Office Building Access Control

Office Building Access Control

Access control, the method by which entry into specific areas is allowed or restricted, is a critical part of planning the security of an office building.

The old-fashioned key in the lock has served its purpose since time immemorial. But keys can get lost, stolen, and can be easily duplicated. They can also lead to high costs when it becomes necessary to change the locks every time an employee leaves the business. Luckily, with advanced hi -tech office building access control developments nowadays, there are many more efficient options for keeping your space secure and preventing it from being breached by unauthorized personnel.

The most convenient form of access control is an electronic system. This can be used for exterior doors and for interior entrances as well. The benefit of electronic access control is that it gives you so many options, and can be tailor-made to suit the needs of your business. You can permit entrance into certain areas for privileged employees while simultaneously denying access for others. It can safeguard all corners of the building without constant human monitoring. It can allow only certain trusted employees to remain in secured areas after work hours without risking the security of the building, and it can ensure that no one enters at certain times.

Electronic access control systems can involve fingerprint or even facial recognition. More commonly, it involves electronic cards. For many office buildings, the “key” has now turned into the key fob or the “card.” This credit card sized card, or small rounded key fob, is encoded with a specific electronic code that when identified by a card reader affixed on or near the outer part of the door, will allow entry into that room.

There are a number of important components involved in an electronic system. The card is used to carry the electronic code that allows entry into designated areas.

Electric strikes installed in the doors are released when activated by the card.

Card readers can identify the code on the card either by having the card inserted into them or, in the case of proximity readers, by having the card in very close proximity or positioning the card in front of the reader.

Keypads are sometimes used together with or instead of the card reader. In the case of a specific supply closet or area that needs to be secured, or even in a small office building, keypads alone may suffice. The drawback of keypads is that the codes can be easily shared with others. Therefore it is usually advisable to install a keypad and card reader combination. Electric lock hardware is commonly installed at the site of the entryway.

Field panels connect all the combined parts of the system to enable it to run smoothly. Depending on the number of doors that are in the system, there may be more than one field panel necessary.

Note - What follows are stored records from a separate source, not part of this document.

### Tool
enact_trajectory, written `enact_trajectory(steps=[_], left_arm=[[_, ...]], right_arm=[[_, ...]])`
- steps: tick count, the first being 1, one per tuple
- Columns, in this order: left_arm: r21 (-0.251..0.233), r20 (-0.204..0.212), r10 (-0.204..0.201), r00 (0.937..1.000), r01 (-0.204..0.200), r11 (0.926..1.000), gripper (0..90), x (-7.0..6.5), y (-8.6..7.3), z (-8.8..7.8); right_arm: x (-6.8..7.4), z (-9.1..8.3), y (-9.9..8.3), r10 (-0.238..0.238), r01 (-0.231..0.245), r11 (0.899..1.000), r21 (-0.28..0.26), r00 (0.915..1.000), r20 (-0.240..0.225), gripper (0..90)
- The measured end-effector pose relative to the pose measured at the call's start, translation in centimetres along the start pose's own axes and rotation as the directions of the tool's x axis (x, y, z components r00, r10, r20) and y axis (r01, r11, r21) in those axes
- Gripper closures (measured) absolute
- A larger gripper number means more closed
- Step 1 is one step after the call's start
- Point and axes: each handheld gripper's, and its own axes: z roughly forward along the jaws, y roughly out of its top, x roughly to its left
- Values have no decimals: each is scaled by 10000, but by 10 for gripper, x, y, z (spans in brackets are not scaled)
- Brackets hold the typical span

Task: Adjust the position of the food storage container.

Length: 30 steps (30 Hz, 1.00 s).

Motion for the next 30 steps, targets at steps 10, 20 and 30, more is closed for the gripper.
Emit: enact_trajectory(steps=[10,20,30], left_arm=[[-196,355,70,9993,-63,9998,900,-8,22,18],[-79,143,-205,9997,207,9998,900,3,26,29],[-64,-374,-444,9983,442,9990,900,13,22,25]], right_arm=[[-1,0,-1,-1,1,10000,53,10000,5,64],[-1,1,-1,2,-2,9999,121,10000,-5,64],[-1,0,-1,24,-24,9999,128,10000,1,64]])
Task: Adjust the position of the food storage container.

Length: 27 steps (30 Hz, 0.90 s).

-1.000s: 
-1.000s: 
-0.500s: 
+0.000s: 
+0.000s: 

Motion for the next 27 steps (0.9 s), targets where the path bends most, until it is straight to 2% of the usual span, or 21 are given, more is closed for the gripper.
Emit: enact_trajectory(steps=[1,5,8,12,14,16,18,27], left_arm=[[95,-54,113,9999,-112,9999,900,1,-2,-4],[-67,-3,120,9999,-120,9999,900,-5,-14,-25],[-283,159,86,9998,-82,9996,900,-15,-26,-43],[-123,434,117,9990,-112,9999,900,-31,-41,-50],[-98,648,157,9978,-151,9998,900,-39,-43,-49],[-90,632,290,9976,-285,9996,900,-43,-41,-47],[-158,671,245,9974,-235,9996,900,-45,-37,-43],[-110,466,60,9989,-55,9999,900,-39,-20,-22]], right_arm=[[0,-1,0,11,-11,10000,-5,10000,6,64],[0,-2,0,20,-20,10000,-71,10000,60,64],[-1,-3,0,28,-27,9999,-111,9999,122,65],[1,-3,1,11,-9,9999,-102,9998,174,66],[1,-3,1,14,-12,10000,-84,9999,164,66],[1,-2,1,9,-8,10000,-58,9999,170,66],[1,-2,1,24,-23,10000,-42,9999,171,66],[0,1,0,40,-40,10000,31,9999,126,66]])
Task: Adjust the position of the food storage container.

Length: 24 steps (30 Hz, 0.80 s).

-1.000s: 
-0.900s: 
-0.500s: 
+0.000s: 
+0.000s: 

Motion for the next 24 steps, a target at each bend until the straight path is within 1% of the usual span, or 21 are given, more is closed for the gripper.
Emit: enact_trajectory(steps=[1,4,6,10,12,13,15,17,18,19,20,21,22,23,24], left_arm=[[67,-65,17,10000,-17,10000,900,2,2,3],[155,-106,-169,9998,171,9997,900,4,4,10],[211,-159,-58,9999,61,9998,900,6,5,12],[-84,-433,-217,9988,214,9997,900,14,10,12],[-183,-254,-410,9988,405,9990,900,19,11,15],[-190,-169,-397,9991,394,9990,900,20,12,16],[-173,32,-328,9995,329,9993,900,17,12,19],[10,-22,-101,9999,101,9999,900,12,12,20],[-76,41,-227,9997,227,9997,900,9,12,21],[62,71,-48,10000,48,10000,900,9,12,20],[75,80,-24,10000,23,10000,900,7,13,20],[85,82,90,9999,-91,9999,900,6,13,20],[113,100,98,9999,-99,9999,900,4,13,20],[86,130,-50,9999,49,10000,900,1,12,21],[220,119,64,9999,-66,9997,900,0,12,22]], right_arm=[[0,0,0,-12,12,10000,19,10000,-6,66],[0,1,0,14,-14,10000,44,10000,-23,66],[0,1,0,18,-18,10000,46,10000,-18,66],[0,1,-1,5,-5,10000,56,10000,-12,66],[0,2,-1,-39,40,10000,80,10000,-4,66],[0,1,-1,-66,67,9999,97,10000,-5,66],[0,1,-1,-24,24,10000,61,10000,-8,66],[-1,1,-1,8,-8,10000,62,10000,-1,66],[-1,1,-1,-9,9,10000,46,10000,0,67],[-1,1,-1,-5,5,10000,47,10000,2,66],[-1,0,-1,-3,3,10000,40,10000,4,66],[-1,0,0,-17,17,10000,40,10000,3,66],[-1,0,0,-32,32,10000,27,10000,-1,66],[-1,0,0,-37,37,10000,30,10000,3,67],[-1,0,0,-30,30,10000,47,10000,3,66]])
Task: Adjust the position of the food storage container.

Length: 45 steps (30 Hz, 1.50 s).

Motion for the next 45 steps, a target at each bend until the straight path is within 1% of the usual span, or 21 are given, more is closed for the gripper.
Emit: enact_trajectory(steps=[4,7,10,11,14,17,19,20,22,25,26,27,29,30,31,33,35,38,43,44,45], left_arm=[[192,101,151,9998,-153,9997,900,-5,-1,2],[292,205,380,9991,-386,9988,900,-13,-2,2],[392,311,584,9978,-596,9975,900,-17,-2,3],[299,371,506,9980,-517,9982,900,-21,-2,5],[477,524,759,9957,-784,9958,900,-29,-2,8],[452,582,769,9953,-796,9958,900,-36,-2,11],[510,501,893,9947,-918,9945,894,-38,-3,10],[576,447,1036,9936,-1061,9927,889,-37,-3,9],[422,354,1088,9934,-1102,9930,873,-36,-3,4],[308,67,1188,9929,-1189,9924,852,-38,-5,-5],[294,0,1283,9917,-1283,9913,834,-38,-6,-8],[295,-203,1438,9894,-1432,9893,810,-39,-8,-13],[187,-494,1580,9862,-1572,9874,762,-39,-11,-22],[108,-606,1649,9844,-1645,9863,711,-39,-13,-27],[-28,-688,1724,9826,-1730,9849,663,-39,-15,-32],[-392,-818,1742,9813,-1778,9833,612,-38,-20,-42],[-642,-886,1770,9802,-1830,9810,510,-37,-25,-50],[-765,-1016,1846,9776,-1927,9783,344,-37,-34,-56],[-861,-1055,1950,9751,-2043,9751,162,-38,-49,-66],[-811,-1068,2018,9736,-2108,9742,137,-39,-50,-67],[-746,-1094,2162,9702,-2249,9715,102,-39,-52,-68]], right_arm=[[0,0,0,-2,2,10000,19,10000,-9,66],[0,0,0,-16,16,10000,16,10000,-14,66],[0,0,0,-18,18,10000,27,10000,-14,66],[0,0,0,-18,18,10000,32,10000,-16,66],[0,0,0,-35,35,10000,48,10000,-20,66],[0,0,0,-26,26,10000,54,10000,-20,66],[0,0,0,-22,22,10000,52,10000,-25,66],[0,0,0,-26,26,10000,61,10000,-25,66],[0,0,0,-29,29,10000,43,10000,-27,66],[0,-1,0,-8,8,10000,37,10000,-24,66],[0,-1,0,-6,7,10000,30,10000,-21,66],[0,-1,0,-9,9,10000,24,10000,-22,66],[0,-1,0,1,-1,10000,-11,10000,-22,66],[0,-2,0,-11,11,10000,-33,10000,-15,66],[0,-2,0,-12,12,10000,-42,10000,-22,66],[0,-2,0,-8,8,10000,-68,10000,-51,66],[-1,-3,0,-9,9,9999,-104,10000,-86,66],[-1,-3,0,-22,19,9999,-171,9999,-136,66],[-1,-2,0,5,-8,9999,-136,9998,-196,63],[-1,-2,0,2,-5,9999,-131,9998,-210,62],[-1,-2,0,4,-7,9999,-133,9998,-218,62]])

A server computer keeps track of all of the data for the system and manages the whole process. The benefit of this is that the program can be tailored to the needs of the company, by creating detailed schedules and time slots. The schedules can be changed and adapted as needed, and employees can be added to the database when they are hired and can be deleted from the system when their position is terminated. Additionally, the computer tracks the trails of every individual in the system, keeping a record of all their activities that involved their electronic card, so the data can be reviewed by those in charge to monitor and stay in control of exactly what is going on in the building, and to immediately identify problems in case of improper use of restricted areas.

When setting up these systems in an office building, the security provider will first want to evaluate the needs of the business in order to plan a relevant system. When choosing the ideal plan of access control for the office building they will take into account the financial aspect, as some offices will prefer a more economical solution, and if there is only a small and uncomplicated area to be secured, this can be very reasonable, whereas a bigger business which requires detailed security in multiple locations in the building will require a more extensive and costly system. The provider will consider the number of entrances or exits needing to be controlled, and subsequently the amount of access control panels necessary to connect the different components of the system. They will determine the number of card readers and possibly keypads needed and will decide on where exactly to install them. A location will be determined by the server computer which will be controlling the system and managing the data. The software on the computer will be programmed to manage the users and their schedules. When all the details are in place, access control will be a seamless and convenient process.